Some entries follow. Reproduce exactly the lines starting at the one with "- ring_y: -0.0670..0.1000" and stopping after the one with "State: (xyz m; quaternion".

##### DATA FOR PROCESSING

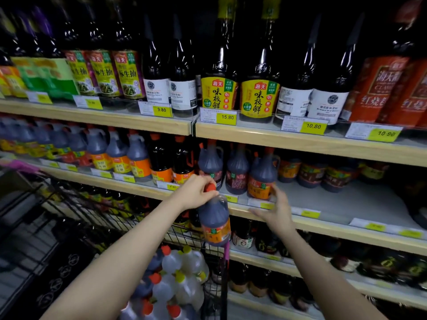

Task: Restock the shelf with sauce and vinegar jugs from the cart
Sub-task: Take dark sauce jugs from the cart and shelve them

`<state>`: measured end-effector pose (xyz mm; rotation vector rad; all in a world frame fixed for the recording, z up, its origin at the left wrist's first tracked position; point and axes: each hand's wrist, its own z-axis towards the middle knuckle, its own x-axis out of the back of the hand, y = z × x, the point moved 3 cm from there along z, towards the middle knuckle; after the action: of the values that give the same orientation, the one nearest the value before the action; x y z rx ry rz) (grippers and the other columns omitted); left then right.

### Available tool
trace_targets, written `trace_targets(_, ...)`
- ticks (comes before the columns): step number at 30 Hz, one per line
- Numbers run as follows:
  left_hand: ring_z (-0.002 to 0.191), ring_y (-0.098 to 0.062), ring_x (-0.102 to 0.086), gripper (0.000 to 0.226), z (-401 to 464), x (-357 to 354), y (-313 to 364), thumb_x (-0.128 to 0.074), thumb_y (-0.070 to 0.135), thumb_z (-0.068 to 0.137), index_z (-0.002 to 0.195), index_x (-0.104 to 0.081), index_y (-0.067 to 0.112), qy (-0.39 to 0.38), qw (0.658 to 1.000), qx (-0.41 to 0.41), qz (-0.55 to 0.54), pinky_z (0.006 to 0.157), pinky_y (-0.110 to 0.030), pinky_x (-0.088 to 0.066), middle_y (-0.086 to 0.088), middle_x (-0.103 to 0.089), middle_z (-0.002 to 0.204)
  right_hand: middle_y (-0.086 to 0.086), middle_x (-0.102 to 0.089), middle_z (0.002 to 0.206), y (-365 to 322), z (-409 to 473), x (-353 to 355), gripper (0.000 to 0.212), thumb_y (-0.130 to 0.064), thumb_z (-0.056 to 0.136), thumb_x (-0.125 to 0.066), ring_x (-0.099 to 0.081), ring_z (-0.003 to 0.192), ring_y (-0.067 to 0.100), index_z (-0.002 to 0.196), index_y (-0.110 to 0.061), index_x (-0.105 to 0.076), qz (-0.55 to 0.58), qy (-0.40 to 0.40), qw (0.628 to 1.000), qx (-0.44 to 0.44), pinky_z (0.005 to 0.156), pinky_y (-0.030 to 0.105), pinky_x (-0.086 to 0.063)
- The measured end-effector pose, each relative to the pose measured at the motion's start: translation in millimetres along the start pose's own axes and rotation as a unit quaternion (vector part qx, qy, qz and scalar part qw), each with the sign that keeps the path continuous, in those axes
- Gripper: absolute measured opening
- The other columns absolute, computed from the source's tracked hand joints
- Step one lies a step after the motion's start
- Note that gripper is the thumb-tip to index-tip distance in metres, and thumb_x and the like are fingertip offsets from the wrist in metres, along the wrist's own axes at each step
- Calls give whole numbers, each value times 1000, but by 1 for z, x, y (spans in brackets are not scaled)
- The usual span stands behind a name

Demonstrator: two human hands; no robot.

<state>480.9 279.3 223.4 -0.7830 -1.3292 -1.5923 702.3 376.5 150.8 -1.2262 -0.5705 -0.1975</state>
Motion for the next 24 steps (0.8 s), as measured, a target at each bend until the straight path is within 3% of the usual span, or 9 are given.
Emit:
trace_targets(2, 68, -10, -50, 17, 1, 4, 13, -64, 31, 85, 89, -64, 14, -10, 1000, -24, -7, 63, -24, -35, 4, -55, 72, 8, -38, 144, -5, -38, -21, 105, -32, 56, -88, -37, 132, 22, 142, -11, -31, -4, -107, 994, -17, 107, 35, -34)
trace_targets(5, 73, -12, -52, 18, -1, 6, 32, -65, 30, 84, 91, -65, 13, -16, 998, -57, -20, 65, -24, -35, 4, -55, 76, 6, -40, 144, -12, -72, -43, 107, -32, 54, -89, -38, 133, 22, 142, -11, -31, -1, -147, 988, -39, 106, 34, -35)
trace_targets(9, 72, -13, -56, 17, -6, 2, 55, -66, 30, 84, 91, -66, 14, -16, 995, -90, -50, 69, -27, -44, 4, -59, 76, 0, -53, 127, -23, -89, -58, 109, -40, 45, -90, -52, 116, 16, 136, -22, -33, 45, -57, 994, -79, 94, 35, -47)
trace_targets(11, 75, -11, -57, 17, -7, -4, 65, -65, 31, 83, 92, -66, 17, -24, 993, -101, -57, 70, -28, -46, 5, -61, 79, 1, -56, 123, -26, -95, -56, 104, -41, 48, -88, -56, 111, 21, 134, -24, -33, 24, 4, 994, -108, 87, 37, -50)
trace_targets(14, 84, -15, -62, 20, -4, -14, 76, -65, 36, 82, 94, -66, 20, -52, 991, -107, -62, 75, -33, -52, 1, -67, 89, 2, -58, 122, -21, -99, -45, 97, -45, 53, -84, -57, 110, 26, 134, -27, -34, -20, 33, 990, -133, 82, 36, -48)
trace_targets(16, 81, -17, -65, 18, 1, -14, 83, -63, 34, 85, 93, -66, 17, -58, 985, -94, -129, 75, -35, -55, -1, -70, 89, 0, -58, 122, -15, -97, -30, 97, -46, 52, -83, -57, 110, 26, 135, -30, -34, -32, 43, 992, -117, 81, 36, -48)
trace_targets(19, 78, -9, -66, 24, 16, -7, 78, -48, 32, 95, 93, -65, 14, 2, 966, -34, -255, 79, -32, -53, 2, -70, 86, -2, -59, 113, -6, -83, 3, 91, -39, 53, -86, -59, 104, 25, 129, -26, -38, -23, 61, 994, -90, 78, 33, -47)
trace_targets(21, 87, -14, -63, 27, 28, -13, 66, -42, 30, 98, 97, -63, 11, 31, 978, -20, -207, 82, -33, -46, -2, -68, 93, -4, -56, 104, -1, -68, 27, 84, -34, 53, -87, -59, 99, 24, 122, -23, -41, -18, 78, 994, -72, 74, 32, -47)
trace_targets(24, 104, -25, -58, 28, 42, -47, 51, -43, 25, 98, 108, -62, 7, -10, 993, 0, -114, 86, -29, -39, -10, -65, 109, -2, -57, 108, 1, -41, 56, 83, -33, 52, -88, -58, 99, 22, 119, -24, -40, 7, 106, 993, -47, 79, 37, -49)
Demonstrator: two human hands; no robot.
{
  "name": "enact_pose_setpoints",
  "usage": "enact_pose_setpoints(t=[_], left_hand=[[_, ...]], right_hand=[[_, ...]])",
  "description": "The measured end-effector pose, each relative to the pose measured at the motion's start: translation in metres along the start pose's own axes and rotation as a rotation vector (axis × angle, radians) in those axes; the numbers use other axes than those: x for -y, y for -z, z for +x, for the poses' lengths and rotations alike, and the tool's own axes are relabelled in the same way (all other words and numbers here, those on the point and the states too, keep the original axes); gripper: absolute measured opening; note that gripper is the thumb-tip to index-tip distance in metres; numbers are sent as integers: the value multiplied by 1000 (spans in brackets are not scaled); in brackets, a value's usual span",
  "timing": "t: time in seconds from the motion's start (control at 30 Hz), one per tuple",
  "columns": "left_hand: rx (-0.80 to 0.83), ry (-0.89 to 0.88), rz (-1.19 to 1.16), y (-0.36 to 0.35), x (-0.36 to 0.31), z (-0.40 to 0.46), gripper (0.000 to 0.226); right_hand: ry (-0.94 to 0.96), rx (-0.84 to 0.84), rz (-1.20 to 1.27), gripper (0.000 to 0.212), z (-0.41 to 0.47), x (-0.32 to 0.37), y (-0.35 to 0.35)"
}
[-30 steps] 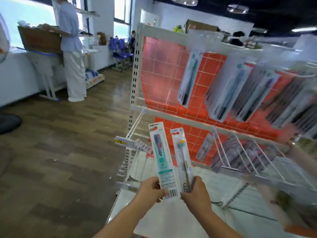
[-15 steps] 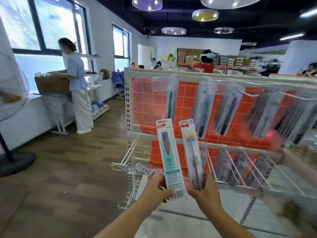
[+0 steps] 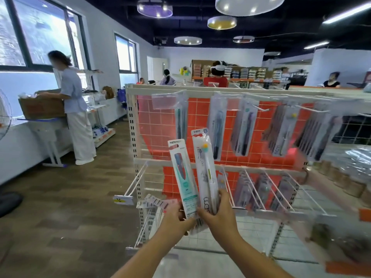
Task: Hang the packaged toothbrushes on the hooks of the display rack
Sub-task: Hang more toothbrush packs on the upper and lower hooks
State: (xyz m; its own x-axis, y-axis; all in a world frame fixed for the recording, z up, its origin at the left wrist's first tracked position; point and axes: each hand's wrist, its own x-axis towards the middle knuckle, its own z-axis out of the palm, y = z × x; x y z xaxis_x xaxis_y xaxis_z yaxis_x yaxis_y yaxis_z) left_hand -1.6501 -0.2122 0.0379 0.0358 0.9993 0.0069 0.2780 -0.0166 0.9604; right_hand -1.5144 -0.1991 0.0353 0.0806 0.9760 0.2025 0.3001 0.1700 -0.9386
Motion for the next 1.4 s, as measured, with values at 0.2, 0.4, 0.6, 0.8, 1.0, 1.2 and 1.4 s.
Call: enact_pose_setpoints(t=[0.2, 0.4, 0.6, 0.8, 1.0, 1.2, 1.4], left_hand=[[98, -25, -165, -4, -9, -6, 28], [185, 18, -255, -7, -18, -1, 33], [152, 108, -391, -10, -13, 8, 21], [221, 159, -531, -11, -9, 16, 26], [129, 165, -549, -22, -18, 19, 47], [9, 85, -354, -35, -19, 25, 57], [-162, 7, -213, -39, -13, 30, 51]], right_hand=[[27, -25, 4, 60, 0, 7, 6], [38, 0, -3, 63, 4, 11, 16], [33, 52, 92, 62, 6, 11, 22], [12, 112, 165, 60, 11, 7, 26], [13, 2, 114, 60, 14, 5, 29], [32, -69, -10, 64, 15, 3, 36], [29, -77, -42, 71, 16, -3, 43]])
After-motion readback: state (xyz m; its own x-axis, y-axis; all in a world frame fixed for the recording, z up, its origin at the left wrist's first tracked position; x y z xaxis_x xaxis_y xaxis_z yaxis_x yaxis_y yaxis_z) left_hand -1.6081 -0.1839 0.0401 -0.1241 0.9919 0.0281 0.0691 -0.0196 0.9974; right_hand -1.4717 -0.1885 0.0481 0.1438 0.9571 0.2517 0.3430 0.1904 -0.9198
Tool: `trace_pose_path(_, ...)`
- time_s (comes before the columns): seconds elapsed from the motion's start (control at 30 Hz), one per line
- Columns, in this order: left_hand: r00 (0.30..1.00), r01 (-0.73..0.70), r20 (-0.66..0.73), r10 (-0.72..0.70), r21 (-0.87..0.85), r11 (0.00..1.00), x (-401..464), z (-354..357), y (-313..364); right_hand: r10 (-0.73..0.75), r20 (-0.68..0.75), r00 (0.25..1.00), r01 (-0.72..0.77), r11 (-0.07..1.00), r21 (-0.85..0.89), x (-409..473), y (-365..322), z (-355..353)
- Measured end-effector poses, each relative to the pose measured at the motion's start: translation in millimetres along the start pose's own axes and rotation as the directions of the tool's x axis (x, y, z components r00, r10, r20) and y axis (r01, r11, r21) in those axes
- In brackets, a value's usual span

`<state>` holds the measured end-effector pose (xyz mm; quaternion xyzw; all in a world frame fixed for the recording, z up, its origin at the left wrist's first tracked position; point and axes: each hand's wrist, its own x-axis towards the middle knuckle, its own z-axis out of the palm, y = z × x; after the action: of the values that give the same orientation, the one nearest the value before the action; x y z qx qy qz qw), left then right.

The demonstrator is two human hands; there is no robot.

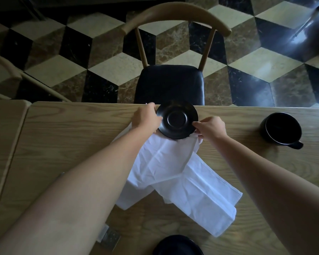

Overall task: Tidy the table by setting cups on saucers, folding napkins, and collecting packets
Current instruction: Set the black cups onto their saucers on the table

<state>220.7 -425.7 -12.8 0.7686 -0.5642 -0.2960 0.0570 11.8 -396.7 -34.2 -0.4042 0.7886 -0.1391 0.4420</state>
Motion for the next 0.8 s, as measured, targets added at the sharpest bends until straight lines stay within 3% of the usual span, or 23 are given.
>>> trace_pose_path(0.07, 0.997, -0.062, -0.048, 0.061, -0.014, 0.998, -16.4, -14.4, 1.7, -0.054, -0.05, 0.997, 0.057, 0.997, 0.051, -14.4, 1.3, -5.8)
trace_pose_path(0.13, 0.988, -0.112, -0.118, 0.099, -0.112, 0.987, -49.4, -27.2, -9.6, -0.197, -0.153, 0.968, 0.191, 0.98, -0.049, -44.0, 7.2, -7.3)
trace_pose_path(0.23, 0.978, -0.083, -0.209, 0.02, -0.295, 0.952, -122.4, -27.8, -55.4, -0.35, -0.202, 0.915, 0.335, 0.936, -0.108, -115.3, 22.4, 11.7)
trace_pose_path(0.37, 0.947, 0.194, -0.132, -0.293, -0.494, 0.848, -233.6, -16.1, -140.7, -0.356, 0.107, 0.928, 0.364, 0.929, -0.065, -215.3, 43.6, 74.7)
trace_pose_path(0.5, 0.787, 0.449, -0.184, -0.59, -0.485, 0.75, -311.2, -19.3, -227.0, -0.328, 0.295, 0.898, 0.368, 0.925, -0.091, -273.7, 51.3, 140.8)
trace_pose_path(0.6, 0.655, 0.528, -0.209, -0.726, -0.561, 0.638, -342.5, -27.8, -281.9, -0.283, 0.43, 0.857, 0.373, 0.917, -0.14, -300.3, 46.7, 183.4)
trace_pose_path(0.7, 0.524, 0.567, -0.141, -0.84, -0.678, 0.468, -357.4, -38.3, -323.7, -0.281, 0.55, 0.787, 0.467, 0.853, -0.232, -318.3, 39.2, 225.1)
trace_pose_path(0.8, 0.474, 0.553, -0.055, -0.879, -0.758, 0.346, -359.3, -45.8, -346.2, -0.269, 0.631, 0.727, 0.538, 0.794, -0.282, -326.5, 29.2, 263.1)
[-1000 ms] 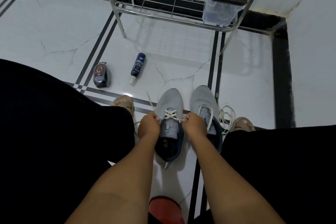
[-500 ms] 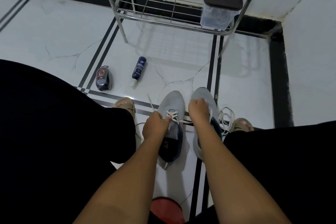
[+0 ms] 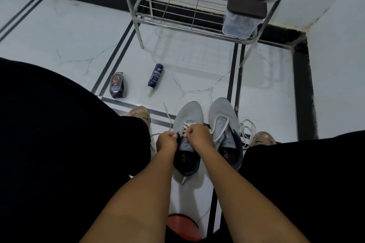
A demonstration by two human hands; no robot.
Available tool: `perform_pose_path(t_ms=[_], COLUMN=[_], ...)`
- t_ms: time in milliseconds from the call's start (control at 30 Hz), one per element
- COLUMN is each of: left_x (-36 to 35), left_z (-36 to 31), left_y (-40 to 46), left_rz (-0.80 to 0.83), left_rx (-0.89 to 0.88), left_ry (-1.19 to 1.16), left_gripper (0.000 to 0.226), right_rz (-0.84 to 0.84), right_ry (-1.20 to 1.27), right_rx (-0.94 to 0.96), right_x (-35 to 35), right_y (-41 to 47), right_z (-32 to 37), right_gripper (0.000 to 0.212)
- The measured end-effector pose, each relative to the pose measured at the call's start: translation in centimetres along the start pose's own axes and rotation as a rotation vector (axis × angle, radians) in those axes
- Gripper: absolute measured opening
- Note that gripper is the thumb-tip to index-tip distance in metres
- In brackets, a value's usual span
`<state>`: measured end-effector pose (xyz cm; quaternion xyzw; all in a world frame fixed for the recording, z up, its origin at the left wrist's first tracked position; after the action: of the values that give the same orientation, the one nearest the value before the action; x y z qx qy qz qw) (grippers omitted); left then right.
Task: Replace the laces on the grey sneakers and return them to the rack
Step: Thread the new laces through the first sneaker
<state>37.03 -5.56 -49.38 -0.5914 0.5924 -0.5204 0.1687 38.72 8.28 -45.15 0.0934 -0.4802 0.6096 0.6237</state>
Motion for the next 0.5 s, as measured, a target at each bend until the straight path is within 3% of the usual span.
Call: perform_pose_path(t_ms=[333, 500], left_x=[-0.2, -0.22], left_z=[-0.17, -0.23], left_y=[-0.46, -0.35], left_rz=[0.011, 0.027], left_rx=[0.004, 0.029], left_ry=[0.052, -0.054], left_gripper=[0.014, 0.014], right_rz=[-0.031, -0.095], right_ry=[-0.088, 0.058], right_rx=[-0.022, -0.043], right_x=[-0.39, -0.76], right_y=[0.14, 0.19], right_z=[-0.29, -0.95], right_gripper=[0.02, 0.016])
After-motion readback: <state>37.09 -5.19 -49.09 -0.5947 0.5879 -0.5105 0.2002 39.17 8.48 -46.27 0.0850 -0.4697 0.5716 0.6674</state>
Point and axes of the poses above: each hand's wrist, its own y-axis towards the middle knuckle, its own x-axis out of the back of the hand, z = x × y, the point moved 7 cm from there along y, towards the middle knuckle, and after that the axes turned 13 degrees about x, right-handed, at the moved point
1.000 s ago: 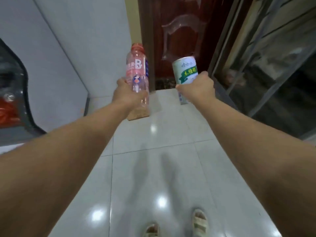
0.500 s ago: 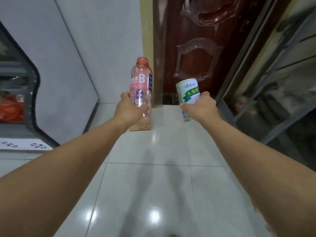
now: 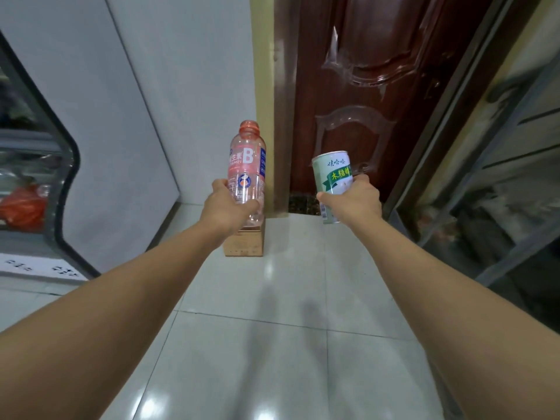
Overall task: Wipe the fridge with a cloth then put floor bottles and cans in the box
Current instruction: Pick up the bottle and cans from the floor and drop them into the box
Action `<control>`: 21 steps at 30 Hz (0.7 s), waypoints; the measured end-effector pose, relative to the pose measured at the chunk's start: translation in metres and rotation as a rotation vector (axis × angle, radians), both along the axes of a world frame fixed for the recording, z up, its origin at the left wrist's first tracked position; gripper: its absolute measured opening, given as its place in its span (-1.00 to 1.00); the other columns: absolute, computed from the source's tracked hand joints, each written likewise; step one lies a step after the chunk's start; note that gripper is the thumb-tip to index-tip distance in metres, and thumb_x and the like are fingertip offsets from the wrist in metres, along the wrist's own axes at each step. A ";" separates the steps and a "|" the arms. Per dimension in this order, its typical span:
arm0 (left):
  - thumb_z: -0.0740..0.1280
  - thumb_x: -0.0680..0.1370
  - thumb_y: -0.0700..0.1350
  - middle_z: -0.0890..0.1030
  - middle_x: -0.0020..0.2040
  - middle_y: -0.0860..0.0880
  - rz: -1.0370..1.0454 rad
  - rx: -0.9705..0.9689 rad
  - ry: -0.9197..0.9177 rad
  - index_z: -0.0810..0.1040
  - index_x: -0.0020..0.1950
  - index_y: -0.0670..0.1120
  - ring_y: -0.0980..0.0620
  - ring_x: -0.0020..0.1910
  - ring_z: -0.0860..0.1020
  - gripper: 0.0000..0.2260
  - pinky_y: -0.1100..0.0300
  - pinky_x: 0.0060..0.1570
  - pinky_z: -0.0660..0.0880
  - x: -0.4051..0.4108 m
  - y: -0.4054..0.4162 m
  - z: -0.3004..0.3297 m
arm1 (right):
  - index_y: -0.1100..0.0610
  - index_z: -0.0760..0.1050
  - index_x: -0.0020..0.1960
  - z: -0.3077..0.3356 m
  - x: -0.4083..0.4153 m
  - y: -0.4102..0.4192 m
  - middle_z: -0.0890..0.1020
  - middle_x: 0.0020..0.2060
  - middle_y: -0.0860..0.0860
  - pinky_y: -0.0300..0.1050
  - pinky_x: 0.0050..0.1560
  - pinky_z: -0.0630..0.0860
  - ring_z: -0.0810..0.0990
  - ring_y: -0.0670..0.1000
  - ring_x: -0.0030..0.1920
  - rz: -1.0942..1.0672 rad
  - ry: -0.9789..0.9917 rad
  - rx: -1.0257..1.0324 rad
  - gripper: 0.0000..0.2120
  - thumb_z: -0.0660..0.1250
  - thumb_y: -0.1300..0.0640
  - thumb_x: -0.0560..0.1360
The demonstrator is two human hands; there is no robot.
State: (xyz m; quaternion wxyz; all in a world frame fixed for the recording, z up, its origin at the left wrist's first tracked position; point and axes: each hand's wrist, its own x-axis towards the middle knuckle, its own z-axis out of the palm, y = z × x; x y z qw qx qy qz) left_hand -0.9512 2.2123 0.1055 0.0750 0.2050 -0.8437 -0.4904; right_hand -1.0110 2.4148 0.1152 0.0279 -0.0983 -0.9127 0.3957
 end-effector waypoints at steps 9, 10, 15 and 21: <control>0.42 0.45 -0.05 0.47 0.15 -0.06 0.090 0.024 0.006 0.19 0.36 -0.10 0.12 -0.18 0.45 -0.41 0.27 -0.30 0.40 -0.081 -0.010 -0.003 | 0.12 0.35 0.11 -0.004 -0.094 -0.011 0.57 0.05 0.07 -0.01 -0.03 0.54 0.58 0.14 0.03 0.073 0.008 -0.010 -0.42 0.51 -0.12 0.26; 0.42 0.45 -0.06 0.47 0.17 -0.08 0.104 0.029 0.006 0.19 0.36 -0.10 0.09 -0.14 0.46 -0.41 0.24 -0.27 0.41 -0.097 -0.012 -0.005 | 0.12 0.34 0.09 -0.004 -0.111 -0.013 0.57 0.05 0.07 -0.03 -0.07 0.52 0.58 0.13 0.02 0.079 0.009 -0.011 -0.43 0.51 -0.12 0.26; 0.41 0.46 -0.08 0.48 0.23 -0.11 0.135 0.070 -0.006 0.18 0.37 -0.11 0.04 -0.04 0.47 -0.42 0.19 -0.15 0.44 -0.179 -0.018 -0.006 | 0.08 0.29 0.00 -0.003 -0.200 -0.026 0.56 0.00 0.06 -0.07 -0.15 0.49 0.56 0.10 -0.06 0.121 0.009 0.010 -0.47 0.50 -0.13 0.27; 0.42 0.45 -0.09 0.49 0.23 -0.11 0.178 0.086 -0.019 0.20 0.36 -0.11 0.03 -0.03 0.48 -0.41 0.14 -0.11 0.47 -0.263 -0.026 -0.001 | 0.13 0.33 0.09 -0.001 -0.292 -0.038 0.57 0.05 0.08 0.02 -0.05 0.56 0.59 0.12 0.00 0.175 -0.018 0.008 -0.44 0.51 -0.12 0.29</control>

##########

▶ ANSWER TO THE PROBLEM
  - ring_y: -0.0670..0.1000
  - ring_x: -0.0030..0.1920
  - rz: -1.0942..1.0672 rad
  - ry: -0.9789..0.9917 rad
  - rx: -1.0257..1.0324 rad
  - gripper: 0.0000..0.2120
  - thumb_z: -0.0660..0.1250
  - thumb_y: -0.1300..0.0640
  - thumb_x: -0.0560..0.1360
The demonstrator is two human hands; there is no robot.
State: (xyz m; quaternion wxyz; all in a world frame fixed for the recording, z up, its origin at the left wrist's first tracked position; point and axes: each hand's wrist, its own x-axis towards the middle knuckle, its own z-axis out of the palm, y = z × x; x y z qw qx qy qz) left_hand -0.9512 2.2123 0.1055 0.0750 0.2050 -0.8437 -0.4904; right_hand -1.0110 2.4148 0.1152 0.0279 -0.0983 -0.9127 0.3957

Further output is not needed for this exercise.